Ao contrário da moda, o Ioniq 6 não é mais um SUV elétrico. A Hyundai remou contra os ventos e marés desenvolvendo uma berlina aerodinâmica. Para saber o que ganhou com isso, nada melhor do que o Teste TARGA 67, conduzido por Francisco Mota e fotografado por João Apolinário.
Carroçaria “streamlined” é como a Hyundai classifica o seu Ioniq 6, uma berlina de linhas assumidamente aerodinâmicas, com um objetivo preciso.
Em vez de lançar mais um modelo na maré dos SUV elétricos, a marca Sul-Coreana teve a coragem de seguir pela via de uma carroçaria baixa e aerodinâmica. Contra ventos e marés, literalmente.

Melhorar a aerodinâmica para descer os consumos não tem nada de novo, mas a moda dos SUV atirou essa preocupação para trás das costas, deixando de ser tema de conversa.
Mas o Ioniq 6 recupera o desenvolvimento aerodinâmico como maneira de ganhar autonomia. Comparando com o SUV Ioniq 5, que utiliza a mesma plataforma e-GMP, os números são claros.
Melhor aerodinâmica
A marca anuncia um Cx de 0,288 para o Ioniq 5, claramente pior que os 0,21 do Ioniq 6. Mais ainda, a superfície frontal projetada do Ioniq 6 é bem menor que a do Ioniq 5, resultando num SCx inferior. Mas o perfil em meia gota de água precisou de um spoiler e de uma asa atrás, para manter a estabilidade a altas velocidades.

Depois há mais detalhes para melhorar a aerodinâmica, como os puxadores de portas encastrados, as entradas de ar ativas no spoiler da frente, “air curtains”, fundo carenado, derivas nas luzes de trás e opção por jantes de 18” muito fechadas.
O que se ganha
Os efeitos ficam claros nos números anunciados pela Hyundai. Considerando ambos os modelos com o mesmo motor traseiro de 228 cv e 350 Nm e a mesma bateria de 77,4 kWh (72,6 kWh úteis).
O Ioniq 5 anuncia um consumo combinado de 17,0 kWh/100 km e uma autonomia combinada de 507 km.

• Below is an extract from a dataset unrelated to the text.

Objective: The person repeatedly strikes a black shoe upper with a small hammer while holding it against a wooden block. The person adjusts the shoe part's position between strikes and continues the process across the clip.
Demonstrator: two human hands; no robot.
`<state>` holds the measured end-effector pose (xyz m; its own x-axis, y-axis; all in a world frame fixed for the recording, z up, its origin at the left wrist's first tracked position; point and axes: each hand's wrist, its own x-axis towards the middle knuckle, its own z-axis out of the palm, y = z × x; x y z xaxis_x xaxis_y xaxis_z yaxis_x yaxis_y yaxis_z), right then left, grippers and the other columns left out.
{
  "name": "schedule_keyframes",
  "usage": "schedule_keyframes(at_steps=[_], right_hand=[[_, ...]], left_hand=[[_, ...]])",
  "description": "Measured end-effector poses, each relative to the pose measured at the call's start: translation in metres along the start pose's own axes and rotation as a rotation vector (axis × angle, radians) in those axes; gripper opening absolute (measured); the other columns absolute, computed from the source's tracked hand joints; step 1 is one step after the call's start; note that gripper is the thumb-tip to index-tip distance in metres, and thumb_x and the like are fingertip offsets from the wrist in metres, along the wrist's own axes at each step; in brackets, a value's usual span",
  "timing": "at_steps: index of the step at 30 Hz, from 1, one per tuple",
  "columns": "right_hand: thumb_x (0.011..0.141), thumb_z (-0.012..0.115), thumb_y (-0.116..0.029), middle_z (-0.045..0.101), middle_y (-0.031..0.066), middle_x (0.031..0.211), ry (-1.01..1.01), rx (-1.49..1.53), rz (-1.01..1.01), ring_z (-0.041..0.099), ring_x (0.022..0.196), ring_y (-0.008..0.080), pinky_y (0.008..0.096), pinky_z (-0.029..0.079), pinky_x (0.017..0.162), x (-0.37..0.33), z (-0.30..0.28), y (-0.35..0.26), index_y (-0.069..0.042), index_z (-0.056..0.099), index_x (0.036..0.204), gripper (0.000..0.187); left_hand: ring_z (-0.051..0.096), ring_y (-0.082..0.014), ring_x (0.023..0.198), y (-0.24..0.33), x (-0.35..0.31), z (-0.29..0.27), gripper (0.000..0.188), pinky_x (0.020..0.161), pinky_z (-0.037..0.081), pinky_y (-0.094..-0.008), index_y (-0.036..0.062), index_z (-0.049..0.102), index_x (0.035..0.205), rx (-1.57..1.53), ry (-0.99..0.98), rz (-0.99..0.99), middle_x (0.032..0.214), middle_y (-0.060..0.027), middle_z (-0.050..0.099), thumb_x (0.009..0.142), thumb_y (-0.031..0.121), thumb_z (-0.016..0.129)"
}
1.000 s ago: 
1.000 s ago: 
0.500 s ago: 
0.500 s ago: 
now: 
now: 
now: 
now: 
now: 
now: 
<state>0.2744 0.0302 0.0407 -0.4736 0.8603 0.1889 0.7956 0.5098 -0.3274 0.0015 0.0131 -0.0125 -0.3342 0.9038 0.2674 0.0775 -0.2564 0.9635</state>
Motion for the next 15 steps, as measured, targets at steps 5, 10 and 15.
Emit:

O Ioniq 6 fica-se pelos 14,3 kWh/100 km e sobe aos 614 km. Tudo segundo as normas WLTP.

Detalhe importante, os consumos e autonomia do Ioniq 6 aqui citados são obtidos com as jantes aerodinâmicas de 18”. Optando pelas jantes de 20”, o consumo sobe aos 16,0 kWh/100 km e a autonomia desce aos 545 km.
Continua a ser melhor que o Ioniq 5, mas é uma opção que dá que pensar: estilo ou eficiência?… Ainda para mais porque a diferença de preço entre ambas as versões é de 5 400 euros, a favor da versão com jantes de 18” que tem menos equipamento.
“Desafio” para os olhos
Falando de estilo, pode dizer-se que é um “desafio” para muitos observadores. Não é um desenho de que se goste à primeira vista. Falo por mim, claro.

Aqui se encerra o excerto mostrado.